#### What is expected:
Apart from the pictures, everything in the lines below must be printed exactly.

______

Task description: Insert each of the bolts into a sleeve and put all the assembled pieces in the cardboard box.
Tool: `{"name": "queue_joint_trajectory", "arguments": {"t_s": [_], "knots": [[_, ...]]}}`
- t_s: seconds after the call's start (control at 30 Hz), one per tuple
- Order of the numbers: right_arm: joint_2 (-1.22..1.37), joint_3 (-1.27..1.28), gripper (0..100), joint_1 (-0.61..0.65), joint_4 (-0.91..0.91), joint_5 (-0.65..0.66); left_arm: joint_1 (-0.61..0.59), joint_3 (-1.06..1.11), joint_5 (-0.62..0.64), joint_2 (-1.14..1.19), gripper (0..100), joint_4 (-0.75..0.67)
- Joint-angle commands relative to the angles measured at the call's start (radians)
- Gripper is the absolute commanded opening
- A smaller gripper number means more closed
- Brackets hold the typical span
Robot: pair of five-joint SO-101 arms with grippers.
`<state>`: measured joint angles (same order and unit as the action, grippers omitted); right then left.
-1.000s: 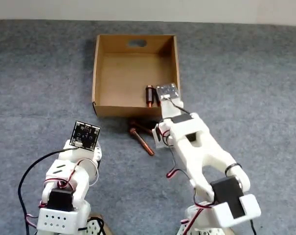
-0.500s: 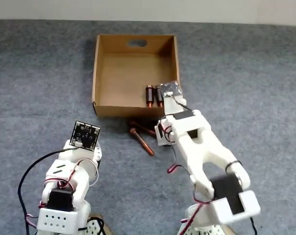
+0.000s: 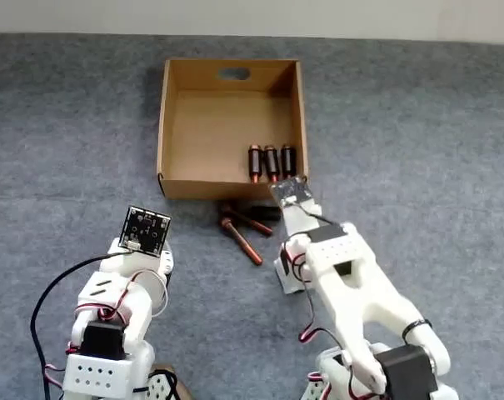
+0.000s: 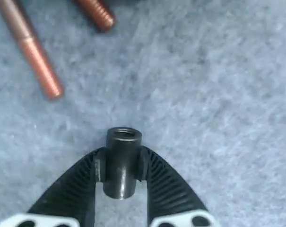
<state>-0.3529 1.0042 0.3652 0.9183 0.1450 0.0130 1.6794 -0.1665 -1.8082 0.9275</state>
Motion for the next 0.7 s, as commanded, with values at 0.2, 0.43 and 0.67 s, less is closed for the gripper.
{"name": "queue_joint_trajectory", "arguments": {"t_s": [0.2, 0.43, 0.67], "knots": [[-0.028, 0.001, 13.3, -0.008, 0.012, 0.025, 0.007, 0.018, 0.002, -0.001, 1, 0.002], [-0.019, 0.012, 13.2, -0.007, -0.013, 0.026, 0.007, 0.018, 0.002, -0.001, 1, 0.002], [-0.002, 0.01, 0.7, -0.007, -0.007, 0.026, 0.007, 0.018, 0.002, -0.001, 1, 0.003]]}}
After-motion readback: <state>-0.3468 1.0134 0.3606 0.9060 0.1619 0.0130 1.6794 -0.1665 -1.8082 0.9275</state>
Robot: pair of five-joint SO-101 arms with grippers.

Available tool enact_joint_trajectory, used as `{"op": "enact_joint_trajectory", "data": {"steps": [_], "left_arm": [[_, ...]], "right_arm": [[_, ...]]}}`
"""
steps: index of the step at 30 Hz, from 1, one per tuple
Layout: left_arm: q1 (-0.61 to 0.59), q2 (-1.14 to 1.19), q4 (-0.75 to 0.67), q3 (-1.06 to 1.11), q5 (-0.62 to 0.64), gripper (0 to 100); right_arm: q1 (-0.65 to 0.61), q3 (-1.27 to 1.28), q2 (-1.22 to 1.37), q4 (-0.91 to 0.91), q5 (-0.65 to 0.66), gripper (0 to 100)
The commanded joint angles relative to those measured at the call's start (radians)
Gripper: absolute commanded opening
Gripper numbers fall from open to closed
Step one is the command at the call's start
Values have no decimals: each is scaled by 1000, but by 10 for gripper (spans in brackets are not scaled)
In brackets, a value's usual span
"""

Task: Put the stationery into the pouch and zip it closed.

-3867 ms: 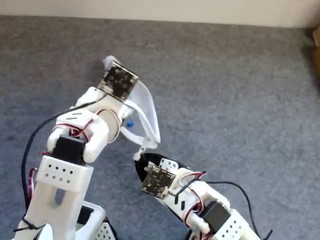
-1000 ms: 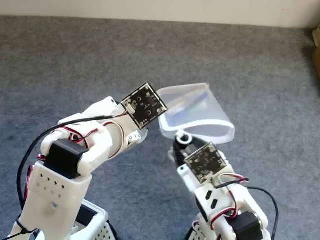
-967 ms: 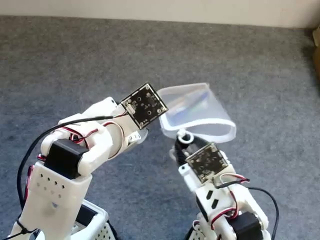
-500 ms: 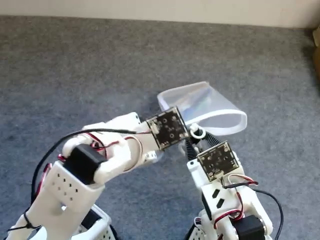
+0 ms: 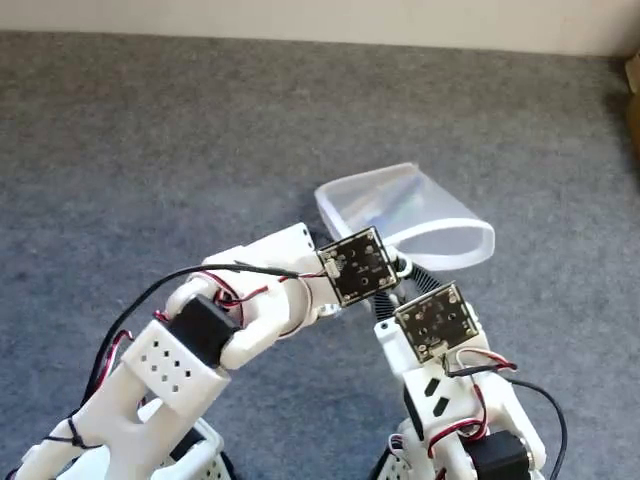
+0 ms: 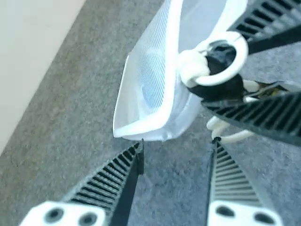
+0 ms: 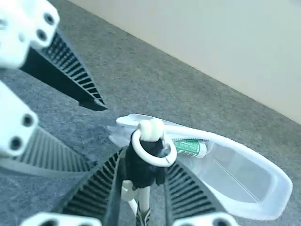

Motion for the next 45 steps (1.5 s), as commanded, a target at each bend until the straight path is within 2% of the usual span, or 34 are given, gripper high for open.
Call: {"op": "enact_joint_trajectory", "data": {"steps": [1, 7, 22, 30, 35, 39, 45], "left_arm": [[18, -18, -103, 13, -5, 222], [70, -18, -149, 44, -5, 222], [70, -19, -354, 171, -5, 216], [74, -22, -502, 259, -5, 130], [74, -22, -508, 266, -5, 82], [74, -22, -508, 266, -5, 6], [67, -22, -506, 268, -3, 6]], "right_arm": [[12, -65, -5, 5, -12, 5], [12, -65, -5, 5, -12, 5], [10, -73, -5, 38, -12, 5], [10, -73, -5, 36, -12, 5], [10, -71, -5, 30, -12, 5], [15, -71, -5, 30, -14, 5], [18, -64, -5, -21, -52, 5]]}}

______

#### Output for this task:
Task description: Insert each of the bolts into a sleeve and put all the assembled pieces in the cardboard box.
Tool: `{"name": "queue_joint_trajectory", "arguments": {"t_s": [_], "knots": [[_, ...]]}}`
- t_s: seconds after the call's start (control at 30 Hz), one per tuple
- Order of the numbers: right_arm: joint_2 (-1.22..1.37), joint_3 (-1.27..1.28), gripper (0..100), joint_1 (-0.61..0.65), joint_4 (-0.91..0.91), joint_5 (-0.65..0.66); left_arm: joint_1 (-0.61..0.59), joint_3 (-1.06..1.11), joint_5 (-0.62..0.64), joint_2 (-1.14..1.19), gripper (0..100), joint_4 (-0.75..0.67)
- Joint-angle commands relative to the angles measured at the call's start (radians)
- Gripper is the absolute commanded opening
- A smaller gripper number means more closed
- Brackets hold the typical span
Robot: pair of five-joint SO-101 arms with grippers.
`<state>`: measured joint angles (same order and unit as the action, grippers omitted); right then left.
-1.000s: 
-0.500s: 
+0.000s: 
+0.000s: 
<state>-0.3529 1.0042 0.3652 0.9183 0.1450 0.0130 1.6794 -0.1665 -1.8082 0.9275</state>
Motion for the next 0.7 s, as commanded, with values at 0.2, 0.43 and 0.67 s, less is closed for the gripper.
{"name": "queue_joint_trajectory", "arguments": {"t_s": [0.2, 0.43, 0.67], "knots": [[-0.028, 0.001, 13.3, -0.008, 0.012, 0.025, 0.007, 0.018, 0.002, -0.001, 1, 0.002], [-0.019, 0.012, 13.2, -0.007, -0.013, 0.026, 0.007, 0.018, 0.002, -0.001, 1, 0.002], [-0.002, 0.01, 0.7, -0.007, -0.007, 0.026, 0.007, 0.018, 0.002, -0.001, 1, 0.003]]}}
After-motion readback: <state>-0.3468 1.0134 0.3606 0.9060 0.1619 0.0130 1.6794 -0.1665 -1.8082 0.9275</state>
Robot: pair of five-joint SO-101 arms with grippers.

Available tool enact_joint_trajectory, used as `{"op": "enact_joint_trajectory", "data": {"steps": [_], "left_arm": [[_, ...]], "right_arm": [[_, ...]]}}`
"""
steps: index of the step at 30 Hz, from 1, one per tuple
Layout: left_arm: q1 (-0.61 to 0.59), q2 (-1.14 to 1.19), q4 (-0.75 to 0.67), q3 (-1.06 to 1.11), q5 (-0.62 to 0.64), gripper (0 to 100); right_arm: q1 (-0.65 to 0.61), q3 (-1.27 to 1.28), q2 (-1.22 to 1.37), q4 (-0.91 to 0.91), q5 (-0.65 to 0.66), gripper (0 to 100)
The commanded joint angles relative to those measured at the call's start (radians)
Gripper: absolute commanded opening
Gripper numbers fall from open to closed
Step one is the command at the call's start
Values have no decimals: each is scaled by 1000, but by 10 for gripper (spans in brackets are not scaled)
In brackets, a value's usual span
"""

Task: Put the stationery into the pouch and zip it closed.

-3867 ms: 
-1000 ms: 
-967 ms: 
-500 ms: 
+0 ms: 
+0 ms: 
+0 ms: 

Motion for the next 45 steps (1.5 s), as commanded, a target at each bend until the straight path is within 2% of the usual span, or 34 are given, gripper high for open.
Call: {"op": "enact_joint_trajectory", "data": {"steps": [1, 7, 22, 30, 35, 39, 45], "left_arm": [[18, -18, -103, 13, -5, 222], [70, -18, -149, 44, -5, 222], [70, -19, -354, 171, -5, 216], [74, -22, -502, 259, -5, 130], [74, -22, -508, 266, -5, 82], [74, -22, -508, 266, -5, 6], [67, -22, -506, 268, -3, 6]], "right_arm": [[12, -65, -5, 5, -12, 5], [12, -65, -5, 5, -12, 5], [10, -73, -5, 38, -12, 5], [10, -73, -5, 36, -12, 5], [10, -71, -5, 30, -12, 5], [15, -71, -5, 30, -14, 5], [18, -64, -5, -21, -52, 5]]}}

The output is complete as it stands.